This time they warned you – Netflix, that is. The on-demand streaming video service that scored one of the worst marketing and PR flops since the introduction of New Coke when they raised their rates in 2011. They announced a price increase for rentals last week, but this time in a way structured to keep existing customers happy – and investors, too.
You might recall Qwikster, the company’s ill-conceived DVD-only service, spun off in 2011 in the wake of a controversial and unpopular price hike that effectively doubled the cost of rentals. Subscribers rebelled and quit in droves, and Netflix reversed course, killing the service before it ever launched. It then spent much of the next year apologizing and begging customers to come back.
Clearly the company learned something from that experience. This time, Netflix moved methodically, initially raising the prospect of price increases months ago. It firmed up that news in late April with a letter to shareholders announcing a pending increase of “one or two” dollars. The final word came in an email to customers Friday – a $1 bump, but only for new customers, and no increase for existing members for two years. So far, the villagers have yet to light their torches or storm the castle.
THE PR VERDICT: “A” (PR Perfect) for Netflix, for taking the time to set appropriate expectations.

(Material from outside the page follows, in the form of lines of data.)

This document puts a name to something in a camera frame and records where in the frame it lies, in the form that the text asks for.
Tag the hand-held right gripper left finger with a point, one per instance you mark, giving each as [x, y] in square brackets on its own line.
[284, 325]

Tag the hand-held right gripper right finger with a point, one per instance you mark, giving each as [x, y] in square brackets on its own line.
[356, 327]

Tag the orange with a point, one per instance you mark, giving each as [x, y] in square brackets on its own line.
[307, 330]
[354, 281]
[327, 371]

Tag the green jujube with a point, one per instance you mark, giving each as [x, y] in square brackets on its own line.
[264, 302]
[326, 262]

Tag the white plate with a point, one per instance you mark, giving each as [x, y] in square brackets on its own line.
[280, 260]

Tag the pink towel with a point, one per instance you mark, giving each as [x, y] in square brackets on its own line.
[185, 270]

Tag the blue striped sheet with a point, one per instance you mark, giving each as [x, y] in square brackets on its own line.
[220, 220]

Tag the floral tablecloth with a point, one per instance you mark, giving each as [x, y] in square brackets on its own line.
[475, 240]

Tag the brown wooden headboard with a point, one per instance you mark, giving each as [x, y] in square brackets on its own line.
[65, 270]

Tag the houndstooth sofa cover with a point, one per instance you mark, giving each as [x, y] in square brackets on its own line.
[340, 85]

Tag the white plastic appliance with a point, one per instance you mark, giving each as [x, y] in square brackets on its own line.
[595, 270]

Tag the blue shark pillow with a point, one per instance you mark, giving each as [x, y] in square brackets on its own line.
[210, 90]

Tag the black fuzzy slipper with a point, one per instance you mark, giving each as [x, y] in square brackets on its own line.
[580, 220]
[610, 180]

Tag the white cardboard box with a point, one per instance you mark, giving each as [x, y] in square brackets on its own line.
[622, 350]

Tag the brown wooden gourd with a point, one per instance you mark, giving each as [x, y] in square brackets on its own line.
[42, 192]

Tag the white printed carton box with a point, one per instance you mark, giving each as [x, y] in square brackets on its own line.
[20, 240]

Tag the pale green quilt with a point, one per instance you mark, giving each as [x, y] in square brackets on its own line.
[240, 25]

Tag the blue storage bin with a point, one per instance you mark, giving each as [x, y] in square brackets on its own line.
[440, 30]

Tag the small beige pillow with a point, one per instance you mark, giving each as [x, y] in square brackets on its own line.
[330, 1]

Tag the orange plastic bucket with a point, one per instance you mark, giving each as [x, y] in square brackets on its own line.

THE PR TAKEAWAY: Timing is everything – and that doesn’t always mean just picking the right moment. Netflix, looking to avoid another mass stampede of customers for the exits, wisely started telegraphing its intentions on pricing months before actually announcing the increase. This amounted to a period of test marketing, giving both Netflix subscribers and investors time to get used to the idea. Then, by grandfathering in existing customers at the current price for two years, Netflix actually won a measure of goodwill, solely becauset it set expectations of a price increase for everyone. Investors liked the news also, sending the company’s stock up on the increase.